* [WHAT TO WORK ON]: Give back the entire listing that follows, exactly.

* [DATA SECTION]:
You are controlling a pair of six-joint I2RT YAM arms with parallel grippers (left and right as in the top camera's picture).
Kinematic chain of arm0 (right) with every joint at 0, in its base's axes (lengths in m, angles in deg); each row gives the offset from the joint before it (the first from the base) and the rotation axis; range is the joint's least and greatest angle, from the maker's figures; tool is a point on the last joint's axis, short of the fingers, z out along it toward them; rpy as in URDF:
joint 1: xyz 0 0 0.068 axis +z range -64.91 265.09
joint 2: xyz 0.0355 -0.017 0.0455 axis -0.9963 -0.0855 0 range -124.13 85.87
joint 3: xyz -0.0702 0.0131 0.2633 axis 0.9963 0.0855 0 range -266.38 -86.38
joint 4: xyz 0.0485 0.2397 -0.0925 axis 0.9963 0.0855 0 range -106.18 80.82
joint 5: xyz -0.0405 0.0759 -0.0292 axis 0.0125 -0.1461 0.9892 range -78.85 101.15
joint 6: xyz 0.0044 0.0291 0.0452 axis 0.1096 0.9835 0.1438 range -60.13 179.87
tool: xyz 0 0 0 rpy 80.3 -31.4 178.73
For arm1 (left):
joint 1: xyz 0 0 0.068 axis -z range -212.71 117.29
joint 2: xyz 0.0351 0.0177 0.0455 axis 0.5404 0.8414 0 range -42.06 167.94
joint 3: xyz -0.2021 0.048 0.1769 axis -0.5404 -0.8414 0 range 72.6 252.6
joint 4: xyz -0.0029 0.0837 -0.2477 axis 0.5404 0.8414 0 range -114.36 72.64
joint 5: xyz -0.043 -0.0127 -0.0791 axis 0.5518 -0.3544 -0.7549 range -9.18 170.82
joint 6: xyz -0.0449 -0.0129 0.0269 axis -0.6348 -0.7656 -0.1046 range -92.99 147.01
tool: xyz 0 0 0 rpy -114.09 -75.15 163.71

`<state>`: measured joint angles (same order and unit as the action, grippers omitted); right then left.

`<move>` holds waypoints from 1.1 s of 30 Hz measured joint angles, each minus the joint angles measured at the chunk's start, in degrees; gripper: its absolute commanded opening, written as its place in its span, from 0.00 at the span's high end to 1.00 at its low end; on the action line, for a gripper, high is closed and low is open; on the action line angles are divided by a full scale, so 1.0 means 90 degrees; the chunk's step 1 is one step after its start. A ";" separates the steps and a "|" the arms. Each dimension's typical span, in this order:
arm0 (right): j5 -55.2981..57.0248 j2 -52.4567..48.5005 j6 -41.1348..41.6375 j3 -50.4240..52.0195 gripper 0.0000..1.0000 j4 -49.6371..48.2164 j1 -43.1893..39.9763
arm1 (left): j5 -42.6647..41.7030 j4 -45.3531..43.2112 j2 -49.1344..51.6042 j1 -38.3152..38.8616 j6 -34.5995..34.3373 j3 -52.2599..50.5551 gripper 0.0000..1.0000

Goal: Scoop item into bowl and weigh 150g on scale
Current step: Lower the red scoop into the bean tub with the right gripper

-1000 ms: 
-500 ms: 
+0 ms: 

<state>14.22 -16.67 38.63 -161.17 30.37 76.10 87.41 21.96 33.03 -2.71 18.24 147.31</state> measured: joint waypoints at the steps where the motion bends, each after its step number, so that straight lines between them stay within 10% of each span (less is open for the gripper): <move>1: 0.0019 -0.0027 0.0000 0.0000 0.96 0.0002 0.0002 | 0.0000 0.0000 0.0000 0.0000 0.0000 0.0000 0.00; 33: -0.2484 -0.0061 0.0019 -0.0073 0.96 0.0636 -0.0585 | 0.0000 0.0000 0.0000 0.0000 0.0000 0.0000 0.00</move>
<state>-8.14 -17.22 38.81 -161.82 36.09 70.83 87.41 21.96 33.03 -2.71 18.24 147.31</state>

* [ANSWER TO THIS TASK]:
You are controlling a pair of six-joint I2RT YAM arms with parallel grippers (left and right as in the top camera's picture).
Kinematic chain of arm0 (right) with every joint at 0, in its base's axes (lengths in m, angles in deg); each row gives the offset from the joint before it (the first from the base) and the rotation axis; range is the joint's least and greatest angle, from the maker's figures; tool is a point on the last joint's axis, short of the fingers, z out along it toward them; rpy as in URDF:
joint 1: xyz 0 0 0.068 axis +z range -64.91 265.09
joint 2: xyz 0.0355 -0.017 0.0455 axis -0.9963 -0.0855 0 range -124.13 85.87
joint 3: xyz -0.0702 0.0131 0.2633 axis 0.9963 0.0855 0 range -266.38 -86.38
joint 4: xyz 0.0485 0.2397 -0.0925 axis 0.9963 0.0855 0 range -106.18 80.82
joint 5: xyz -0.0405 0.0759 -0.0292 axis 0.0125 -0.1461 0.9892 range -78.85 101.15
joint 6: xyz 0.0044 0.0291 0.0452 axis 0.1096 0.9835 0.1438 range -60.13 179.87
tool: xyz 0 0 0 rpy 80.3 -31.4 178.73
For arm1 (left):
joint 1: xyz 0 0 0.068 axis -z range -212.71 117.29
joint 2: xyz 0.0351 0.0177 0.0455 axis 0.5404 0.8414 0 range -42.06 167.94
joint 3: xyz -0.2021 0.048 0.1769 axis -0.5404 -0.8414 0 range 72.6 252.6
joint 4: xyz -0.0029 0.0837 -0.2477 axis 0.5404 0.8414 0 range -114.36 72.64
joint 5: xyz -0.043 -0.0127 -0.0791 axis 0.5518 -0.3544 -0.7549 range -9.18 170.82
joint 6: xyz -0.0449 -0.0129 0.0269 axis -0.6348 -0.7656 -0.1046 range -92.99 147.01
tool: xyz 0 0 0 rpy -114.09 -75.15 163.71

`<state>`: measured joint angles (same order and unit as the action, grippers omitted); right then left.

`<move>` holds waypoints from 1.1 s of 30 Hz measured joint angles, each minus the joint angles measured at the chunk's start, in degrees; gripper: its absolute commanded opening, written as its place in its span, from 0.00 at the span's high end to 1.00 at its low end; on the action line, for a gripper, high is closed and low is open; on the action line angles are divided by a full scale, so 1.0 means 90 degrees; the chunk's step 1 is one step after its start. A ";" separates the steps and a "|" the arms. Each dimension's typical span, in this order:
arm0 (right): j5 -55.2981..57.0248 j2 -52.4567..48.5005 j6 -41.1348..41.6375 j3 -50.4240..52.0195 gripper 0.0000..1.0000 j4 -49.6371..48.2164 j1 -43.1893..39.9763
arm1 (left): j5 -42.6647..41.7030 j4 -45.3531..43.2112 j2 -49.1344..51.6042 j1 -38.3152..38.8616 j6 -34.5995..34.3373 j3 -52.2599..50.5551 gripper 0.0000..1.0000

Goal: Scoop item into bowl and weigh 150g on scale
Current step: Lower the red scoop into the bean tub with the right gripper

-1000 ms: 
-500 ms: 
+0 ms: 

<state>14.22 -16.67 38.63 -161.17 30.37 76.10 87.41 21.96 33.03 -2.71 18.24 147.31</state> measured: joint waypoints at the steps where the motion bends, each after its step number, so that straight lines between them stay within 10% of each span (less is open for the gripper): <move>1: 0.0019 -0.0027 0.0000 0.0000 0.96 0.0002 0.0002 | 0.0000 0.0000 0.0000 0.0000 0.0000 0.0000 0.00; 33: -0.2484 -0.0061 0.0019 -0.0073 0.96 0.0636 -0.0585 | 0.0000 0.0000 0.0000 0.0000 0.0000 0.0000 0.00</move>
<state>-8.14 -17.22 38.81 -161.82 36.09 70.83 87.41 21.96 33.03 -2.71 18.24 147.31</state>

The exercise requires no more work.